スペインサッカー、美学と不条理BACK NUMBER
さようなら、最高の「8番」シャビ。
代表引退、バルサ残留という決断。
text by
工藤拓Taku Kudo
photograph byAP/AFLO
posted2014/08/13 10:40
失意の結果に終わったワールドカップ中、練習で盟友のカシージャスらと談笑するシャビ(右)。もうスペイン代表で彼のプレーを観ることはできない。
重要な試合で先発落ちし、一度は移籍を決意した。
しかしいかに偉大な選手であっても、いつかは終わりの時が来るものだ。そしてシャビのそれは望んでいたものとは全く異なるかたちで訪れた。
EURO2012の優勝後に代表から退く意思を示したものの、デルボスケからブラジルまで続けるよう説得され翻意。だが集大成として臨んだワールドカップの結果は周知の通りだ。しかもシャビ自身はオランダとの初戦にフル出場したのみで、残る2試合はベンチから戦況を眺めることしかできなかった。
「2012年のEUROの後に引退の意思を伝えたんだけど、監督からブラジルまで続けるよう説得されたんだ。結局ワールドカップはチームも個人も残念な結果に終わってしまった。特にチリ戦は先発から外されてしまったから」
長年ラ・ロハの司令塔として活躍してきたシャビにとって、勝利が必須のチリとの大一番で先発落ちしたショックはとてつもなく大きかった。その大きさはと言えば、代表に加えてバルサから去ることも決意させるほどだったのである。
「自分のバルサでの時代は終わったと考え、身近な人々やクラブ関係者にメッセージを送った。今は早まった決断だったと思っている。でも当時はチームに対しても、個人的にも落ち込んでいたんだ。アトレティコとのリーガ最終節をベンチで過ごしたときの落胆は本当に大きかった。それは代表のチリ戦でも繰り返された。シーズンを通して自分はチームの役に立つ存在だと思ってきたけど、2つの重要な試合ではそうではなかった。それで決断したんだ」
まずはカタール、次にMLSのニューヨークシティ。

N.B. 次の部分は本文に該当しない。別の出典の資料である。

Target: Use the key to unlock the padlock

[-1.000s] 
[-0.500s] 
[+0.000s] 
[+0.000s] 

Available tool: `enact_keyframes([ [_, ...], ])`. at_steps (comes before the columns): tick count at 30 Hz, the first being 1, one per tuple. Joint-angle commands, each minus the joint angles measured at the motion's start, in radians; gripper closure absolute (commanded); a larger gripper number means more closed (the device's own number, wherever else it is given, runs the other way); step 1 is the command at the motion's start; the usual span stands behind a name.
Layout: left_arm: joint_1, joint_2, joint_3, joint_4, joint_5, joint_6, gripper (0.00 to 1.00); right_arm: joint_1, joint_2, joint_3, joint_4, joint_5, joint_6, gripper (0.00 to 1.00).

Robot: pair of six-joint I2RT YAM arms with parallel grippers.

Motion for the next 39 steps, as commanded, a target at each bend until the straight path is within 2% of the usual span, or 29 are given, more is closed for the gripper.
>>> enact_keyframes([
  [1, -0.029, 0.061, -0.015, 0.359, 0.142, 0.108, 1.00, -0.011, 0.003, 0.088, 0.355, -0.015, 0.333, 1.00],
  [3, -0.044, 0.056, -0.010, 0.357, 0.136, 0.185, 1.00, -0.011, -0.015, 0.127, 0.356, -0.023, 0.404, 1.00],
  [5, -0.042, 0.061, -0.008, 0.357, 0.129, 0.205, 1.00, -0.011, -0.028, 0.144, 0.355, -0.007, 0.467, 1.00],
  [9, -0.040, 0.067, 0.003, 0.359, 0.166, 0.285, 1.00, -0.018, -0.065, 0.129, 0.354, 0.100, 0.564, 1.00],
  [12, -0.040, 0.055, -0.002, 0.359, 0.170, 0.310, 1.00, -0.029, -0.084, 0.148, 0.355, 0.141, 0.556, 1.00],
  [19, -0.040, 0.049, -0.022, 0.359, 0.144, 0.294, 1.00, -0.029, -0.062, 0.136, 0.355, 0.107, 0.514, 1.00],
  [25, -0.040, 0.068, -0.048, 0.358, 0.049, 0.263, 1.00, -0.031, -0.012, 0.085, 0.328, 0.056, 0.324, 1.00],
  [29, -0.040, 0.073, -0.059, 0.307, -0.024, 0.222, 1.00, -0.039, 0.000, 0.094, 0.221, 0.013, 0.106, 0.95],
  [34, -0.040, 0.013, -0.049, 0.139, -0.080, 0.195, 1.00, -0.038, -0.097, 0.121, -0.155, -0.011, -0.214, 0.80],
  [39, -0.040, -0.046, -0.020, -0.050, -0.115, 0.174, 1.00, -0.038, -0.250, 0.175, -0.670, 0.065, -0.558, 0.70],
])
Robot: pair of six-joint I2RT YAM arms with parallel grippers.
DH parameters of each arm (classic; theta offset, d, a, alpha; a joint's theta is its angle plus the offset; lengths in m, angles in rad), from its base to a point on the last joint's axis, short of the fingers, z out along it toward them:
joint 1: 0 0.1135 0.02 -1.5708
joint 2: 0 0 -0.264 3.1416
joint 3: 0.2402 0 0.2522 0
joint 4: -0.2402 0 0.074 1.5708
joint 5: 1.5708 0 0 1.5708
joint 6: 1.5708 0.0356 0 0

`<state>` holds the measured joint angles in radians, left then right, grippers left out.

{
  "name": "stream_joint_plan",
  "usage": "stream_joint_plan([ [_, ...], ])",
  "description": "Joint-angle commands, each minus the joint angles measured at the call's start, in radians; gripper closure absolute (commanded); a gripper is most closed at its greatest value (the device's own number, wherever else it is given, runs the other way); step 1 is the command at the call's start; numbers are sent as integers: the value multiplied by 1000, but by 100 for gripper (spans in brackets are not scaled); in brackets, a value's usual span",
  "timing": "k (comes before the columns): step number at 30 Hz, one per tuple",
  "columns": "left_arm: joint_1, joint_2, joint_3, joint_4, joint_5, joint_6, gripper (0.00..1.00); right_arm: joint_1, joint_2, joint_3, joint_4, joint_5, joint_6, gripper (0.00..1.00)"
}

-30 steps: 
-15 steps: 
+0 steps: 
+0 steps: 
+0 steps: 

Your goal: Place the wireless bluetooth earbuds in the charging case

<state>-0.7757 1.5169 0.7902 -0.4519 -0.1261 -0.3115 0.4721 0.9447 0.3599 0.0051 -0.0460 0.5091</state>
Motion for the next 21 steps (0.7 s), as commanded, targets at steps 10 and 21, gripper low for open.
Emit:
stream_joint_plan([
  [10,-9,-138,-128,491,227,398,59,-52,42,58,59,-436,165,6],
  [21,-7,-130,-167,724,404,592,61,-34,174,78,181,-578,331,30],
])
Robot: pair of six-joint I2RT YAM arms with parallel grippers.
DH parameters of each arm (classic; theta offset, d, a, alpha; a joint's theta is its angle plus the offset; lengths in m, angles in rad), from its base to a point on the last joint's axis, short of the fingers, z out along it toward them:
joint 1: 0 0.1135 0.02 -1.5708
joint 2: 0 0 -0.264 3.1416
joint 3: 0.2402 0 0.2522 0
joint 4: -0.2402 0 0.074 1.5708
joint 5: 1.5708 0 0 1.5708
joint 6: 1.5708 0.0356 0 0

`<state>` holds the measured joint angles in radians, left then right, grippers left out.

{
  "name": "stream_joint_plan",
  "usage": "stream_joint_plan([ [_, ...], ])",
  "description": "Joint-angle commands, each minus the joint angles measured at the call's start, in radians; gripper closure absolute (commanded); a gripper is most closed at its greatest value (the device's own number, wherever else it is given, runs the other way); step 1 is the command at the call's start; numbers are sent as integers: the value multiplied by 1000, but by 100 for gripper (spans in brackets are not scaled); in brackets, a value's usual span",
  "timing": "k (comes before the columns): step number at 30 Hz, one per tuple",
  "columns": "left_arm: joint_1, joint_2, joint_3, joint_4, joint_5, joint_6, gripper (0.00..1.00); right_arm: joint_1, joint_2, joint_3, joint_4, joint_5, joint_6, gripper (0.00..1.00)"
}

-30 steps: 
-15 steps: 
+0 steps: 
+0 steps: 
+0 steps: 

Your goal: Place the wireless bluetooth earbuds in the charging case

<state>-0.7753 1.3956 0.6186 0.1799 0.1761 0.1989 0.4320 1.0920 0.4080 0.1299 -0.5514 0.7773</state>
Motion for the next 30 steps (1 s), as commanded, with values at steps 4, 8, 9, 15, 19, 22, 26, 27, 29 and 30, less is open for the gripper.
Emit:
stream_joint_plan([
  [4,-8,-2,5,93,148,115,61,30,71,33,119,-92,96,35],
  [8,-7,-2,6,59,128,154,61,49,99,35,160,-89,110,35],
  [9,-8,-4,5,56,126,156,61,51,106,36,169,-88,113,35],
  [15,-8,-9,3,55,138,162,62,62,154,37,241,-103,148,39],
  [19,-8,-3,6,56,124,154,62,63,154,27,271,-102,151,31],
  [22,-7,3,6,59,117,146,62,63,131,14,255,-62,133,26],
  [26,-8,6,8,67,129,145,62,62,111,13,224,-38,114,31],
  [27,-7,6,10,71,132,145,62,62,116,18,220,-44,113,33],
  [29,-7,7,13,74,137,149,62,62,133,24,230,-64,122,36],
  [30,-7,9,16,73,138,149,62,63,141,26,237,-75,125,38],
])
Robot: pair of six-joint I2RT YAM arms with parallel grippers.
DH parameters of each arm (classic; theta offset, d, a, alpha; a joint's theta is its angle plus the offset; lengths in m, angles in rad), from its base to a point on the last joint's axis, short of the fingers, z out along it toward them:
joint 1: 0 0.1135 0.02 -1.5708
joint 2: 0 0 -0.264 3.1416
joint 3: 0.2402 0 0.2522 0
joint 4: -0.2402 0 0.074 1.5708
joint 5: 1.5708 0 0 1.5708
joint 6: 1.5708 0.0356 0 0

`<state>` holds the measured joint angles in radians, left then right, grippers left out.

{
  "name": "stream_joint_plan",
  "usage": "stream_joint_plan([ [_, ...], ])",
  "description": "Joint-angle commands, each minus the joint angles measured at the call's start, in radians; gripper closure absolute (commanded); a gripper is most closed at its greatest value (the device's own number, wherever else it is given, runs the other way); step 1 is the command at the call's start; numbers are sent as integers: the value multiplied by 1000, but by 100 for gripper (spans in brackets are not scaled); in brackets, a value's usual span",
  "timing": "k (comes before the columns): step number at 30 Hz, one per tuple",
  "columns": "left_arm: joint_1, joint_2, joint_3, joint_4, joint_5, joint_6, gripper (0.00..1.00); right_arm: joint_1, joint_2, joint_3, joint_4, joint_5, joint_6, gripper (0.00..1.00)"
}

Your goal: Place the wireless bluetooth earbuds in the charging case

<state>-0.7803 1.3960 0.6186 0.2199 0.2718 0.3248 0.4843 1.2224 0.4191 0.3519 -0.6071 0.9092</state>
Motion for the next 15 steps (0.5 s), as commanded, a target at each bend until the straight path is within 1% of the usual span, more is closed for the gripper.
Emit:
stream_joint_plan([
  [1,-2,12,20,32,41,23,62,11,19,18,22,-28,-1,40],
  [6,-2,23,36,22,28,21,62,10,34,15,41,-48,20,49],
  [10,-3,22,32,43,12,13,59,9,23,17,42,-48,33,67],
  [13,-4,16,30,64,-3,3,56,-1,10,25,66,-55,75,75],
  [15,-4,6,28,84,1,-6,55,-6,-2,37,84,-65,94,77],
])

移籍情報が既成事実のように報じられるのと平行し、シャビはアトレティコとの最終節後に移籍を本気で検討しはじめ、ワールドカップ敗退と共にその意思を固めた。それは事実だった。
ルイス・エンリケの説得でバルサ残留に翻意。
しかし、その決断はW杯後にスペイン代表組がバルサに合流した段階で一転する。きっかけはルイス・エンリケ新監督との会話だったという。
「アンドニ(スビサレッタSD)とルイス・エンリケに説得されたんだ。自分は重要な存在になれると、彼らが思わせてくれた。特にルイス・エンリケは自分の考えを変えてくれた。彼の存在が鍵だったんだ。我慢強く待ってくれたクラブにも感謝しないといけないね」
ルイス・エンリケがどんな言葉でシャビを口説き落としたのかは分からない。1つ分かっているのは、元チームメートでもある新監督に、1月で35歳を迎えるベテランを特別扱いする気はないということだけだ。